Mais ce n'est pas tout ce que l'on peut déduire de cette idée de Noogler : au-delà de la notion, le simple fait que ce terme existe est intéressant. Noogler se construit par la contraction de new et Googler, ce dernier nom désignant les salariés de Google. En ajoutant à cela le concept de Googlitude (Googley en anglais), désignant une manière d'être caractéristique de l'entreprise et de ses salariés, on remarque dans le documentaire plusieurs termes appartenant à un vocabulaire qui est spécifique à l'entreprise en plus d'être destiné à désigner ceux qui en font partie : il s'agit donc d'une manière spécifique au groupe de se désigner lui-même. En plus de se donner un nom particulier les distinguant des individus étrangers à leur groupe, ils créent chez ces derniers une méconnaissance artificielle de leur groupe en étoffant leur propre culture par ce vocabulaire qu'ils sont les seuls à utiliser. De cette manière, il y a ici une nouvelle manière d'imprimer, par le langage, une séparation très nette entre ceux qui font partie du groupe et ceux qui en sont extérieurs.

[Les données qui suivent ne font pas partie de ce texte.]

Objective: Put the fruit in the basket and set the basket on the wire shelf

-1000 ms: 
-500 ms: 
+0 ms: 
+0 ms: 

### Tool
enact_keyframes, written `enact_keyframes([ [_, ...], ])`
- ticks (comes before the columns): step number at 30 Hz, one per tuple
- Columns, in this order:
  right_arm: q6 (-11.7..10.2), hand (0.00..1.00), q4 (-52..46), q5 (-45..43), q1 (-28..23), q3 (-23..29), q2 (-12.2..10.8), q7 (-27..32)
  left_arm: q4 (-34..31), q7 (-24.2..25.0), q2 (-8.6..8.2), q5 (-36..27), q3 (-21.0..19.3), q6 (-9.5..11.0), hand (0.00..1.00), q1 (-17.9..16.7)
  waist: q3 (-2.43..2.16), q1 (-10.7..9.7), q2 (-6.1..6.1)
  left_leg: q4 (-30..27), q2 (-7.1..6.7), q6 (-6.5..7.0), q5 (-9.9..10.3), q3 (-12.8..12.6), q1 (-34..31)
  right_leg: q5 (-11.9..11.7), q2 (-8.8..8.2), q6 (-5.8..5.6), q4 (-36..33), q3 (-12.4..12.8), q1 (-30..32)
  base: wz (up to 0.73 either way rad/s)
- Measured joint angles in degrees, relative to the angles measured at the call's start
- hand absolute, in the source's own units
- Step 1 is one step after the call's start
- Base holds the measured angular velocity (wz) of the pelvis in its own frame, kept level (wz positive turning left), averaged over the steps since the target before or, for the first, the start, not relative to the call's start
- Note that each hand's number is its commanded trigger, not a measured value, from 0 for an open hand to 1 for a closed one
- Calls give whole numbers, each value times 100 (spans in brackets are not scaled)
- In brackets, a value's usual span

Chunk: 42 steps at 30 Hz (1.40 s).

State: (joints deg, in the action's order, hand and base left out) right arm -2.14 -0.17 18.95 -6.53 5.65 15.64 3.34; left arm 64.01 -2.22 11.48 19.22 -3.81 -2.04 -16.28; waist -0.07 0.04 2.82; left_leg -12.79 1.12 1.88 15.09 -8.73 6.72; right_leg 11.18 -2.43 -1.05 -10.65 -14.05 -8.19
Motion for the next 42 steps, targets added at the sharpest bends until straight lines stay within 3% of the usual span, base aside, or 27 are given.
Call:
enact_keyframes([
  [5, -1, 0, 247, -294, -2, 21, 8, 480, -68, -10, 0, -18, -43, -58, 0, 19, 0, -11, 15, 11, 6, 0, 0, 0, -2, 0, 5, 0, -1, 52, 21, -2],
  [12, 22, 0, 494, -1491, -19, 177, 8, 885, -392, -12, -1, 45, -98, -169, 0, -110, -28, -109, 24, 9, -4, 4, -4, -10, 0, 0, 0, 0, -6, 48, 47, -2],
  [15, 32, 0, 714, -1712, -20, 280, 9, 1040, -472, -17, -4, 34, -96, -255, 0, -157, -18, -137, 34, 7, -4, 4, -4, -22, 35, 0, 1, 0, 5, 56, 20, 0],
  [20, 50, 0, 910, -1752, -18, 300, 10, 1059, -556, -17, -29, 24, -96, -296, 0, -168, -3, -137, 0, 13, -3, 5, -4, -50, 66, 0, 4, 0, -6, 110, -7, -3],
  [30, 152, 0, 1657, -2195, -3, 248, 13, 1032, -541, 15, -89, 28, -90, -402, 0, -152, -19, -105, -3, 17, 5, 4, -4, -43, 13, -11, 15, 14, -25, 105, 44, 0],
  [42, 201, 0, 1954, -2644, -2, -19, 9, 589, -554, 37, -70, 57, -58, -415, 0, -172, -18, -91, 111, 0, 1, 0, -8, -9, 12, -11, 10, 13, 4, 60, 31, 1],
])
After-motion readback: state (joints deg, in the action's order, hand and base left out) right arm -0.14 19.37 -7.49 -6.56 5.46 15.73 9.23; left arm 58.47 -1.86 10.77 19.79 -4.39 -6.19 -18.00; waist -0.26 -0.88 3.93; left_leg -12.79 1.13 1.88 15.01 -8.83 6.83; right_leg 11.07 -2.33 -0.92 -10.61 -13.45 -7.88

De plus, ce vocabulaire aura une autre propriété qui est celle de constituer une référence commune à tous les employés de Google. Une référence parmi d'autres tout du moins, car les symboles auxquels sont confrontés les salariés de l'entreprise toute entière sont légion chez Google. Des références mondiales desquelles font partie l'aspect événementiel de l'entreprise -au travers des rites de passages ou des TGIF (sigle d'une fête hebdomadaire, signifiant Thanks God It's Friday)-, mais aussi l'aspect visuel des locaux et bureaux. "De bureaux en écrans, de Dublin à San Fransisco, partout des symboles et des décors identiques. Des jeunes gens habillés par Google, emblèmes de l'appartenance à une famille, un club mondial d'un nouveau genre.", décrit ainsi le réalisateur du documentaire. Une décoration commune, mais surtout des objets symboliques présents d'office sur les bureaux des employés, tels que des lampes-volcans qui, à l'image d'un crucifix, constituent des icônes représentant l'autorité au service de laquelle l'individu se met. "C'est un objet particulier présent sur tous les bureaux des Googlers. […] Ces lampes-volcans représentent Google. C'était le premier objet de déco mis en place dans les bureaux de Moutain View. C'est devenu l'image de la Googlitude", explique Christian, conscient aussi bien de l'aspect symbolique de l'objet que de son histoire. Au-delà de ce seul objet, la notion de Googlitude, commune à tous les employés, se retrouve sur les bureaux de manière plus globale, mais sans que cette manière d'être et de décorer son espace de travail ne soit mentionnée de manière précise ou explicite. Cela reste quelque chose d'intégré, donc quelque chose dont les détails ne sont pas connus consciemment par les individus : en décrivant l'arrangement des bureaux, Constantina mentionne ainsi la notion de Googlitude sans l'expliquer concrètement ou en utilisant le terme imprécis de truc : "On met des pense-bête, ensuite on met un truc qui fait partie de la Googlitude, un truc pour rigoler, un truc marrant.".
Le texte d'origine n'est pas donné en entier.